Janie Gosselin LA PRESSE

Le jeune homme, qui se présente comme un Américain du nom de Marc, serait en fait l'acteur israélien Omer Gershon. La source de la vidéo demeure inconnue, mais le bureau gouvernemental de la presse et le ministère des Affaires étrangères israélien ont dû reconnaître avoir commis une erreur en reprenant le lien sur leurs comptes Twitter.

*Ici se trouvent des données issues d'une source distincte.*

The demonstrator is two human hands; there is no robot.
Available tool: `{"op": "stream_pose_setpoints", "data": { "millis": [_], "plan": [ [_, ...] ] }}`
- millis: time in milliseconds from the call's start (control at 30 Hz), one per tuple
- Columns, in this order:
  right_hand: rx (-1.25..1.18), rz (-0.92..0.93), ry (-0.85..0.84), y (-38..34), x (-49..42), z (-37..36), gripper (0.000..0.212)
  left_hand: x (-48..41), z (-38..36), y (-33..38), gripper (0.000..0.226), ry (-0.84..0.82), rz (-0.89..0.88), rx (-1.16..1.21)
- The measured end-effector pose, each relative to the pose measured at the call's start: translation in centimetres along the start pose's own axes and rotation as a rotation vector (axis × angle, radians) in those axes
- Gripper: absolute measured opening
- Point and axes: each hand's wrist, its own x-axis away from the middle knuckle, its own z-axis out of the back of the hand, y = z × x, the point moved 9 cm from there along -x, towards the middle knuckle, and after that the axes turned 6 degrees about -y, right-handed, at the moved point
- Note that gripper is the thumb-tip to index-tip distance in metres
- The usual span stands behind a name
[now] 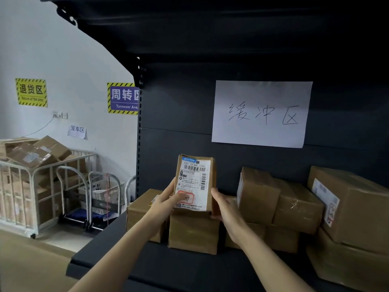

La supercherie a été rapidement mise au jour par des blogueurs et des journalistes, intrigués notamment par la facture léchée du clip. Le jeune homme y affirme que sa participation au projet a été refusée parce qu'elle n'était pas «dans l'intérêt de la flottille». Il poursuit en accusant les organisateurs de copiner avec le Hamas, mouvement islamiste au pouvoir dans la bande de Gaza.

Après le scandale causé par le blogue d'une jeune lesbienne à Damas, qui s'est avérée être un Américain hétérosexuel en Écosse, le président de l'Association nationale des lesbiennes, gais, bisexuels et transgenres (LGBT) d'Israël a dénoncé cette nouvelle utilisation d'un personnage faussement victime d'homophobie à des fins politiques. «Il y a assez d'abus de la communauté LGBT en Israël, en Cisjordanie et à Gaza sans que ce soit utilisé sous d'autres prétextes. Ça n'a rien à voir avec la flottille», a dit Mike Hamel dans une entrevue téléphonique.

Guerre de l'image

La vidéo n'est qu'un nouvel exemple dans la guerre de l'image entre Israël et les organisateurs de la flottille.

«L'image que le monde a de nous, Israéliens, devient de plus en plus importante, note Elad Segev, spécialiste des nouveaux médias à l'Université de Tel-Aviv. Les politiciens le comprennent. Mais ça peut aussi desservir leur but, comme on peut le voir dans la guerre de propagande entre le Hamas et Israël. Les gens sont plus méfiants qu'avant.»

Il minimise cependant la portée de la vidéo mise en ligne par le faux militant.

«Nous en sommes venus à croire que ce genre de message a beaucoup d'influence, mais en réalité, ça reste limité», souligne-t-il.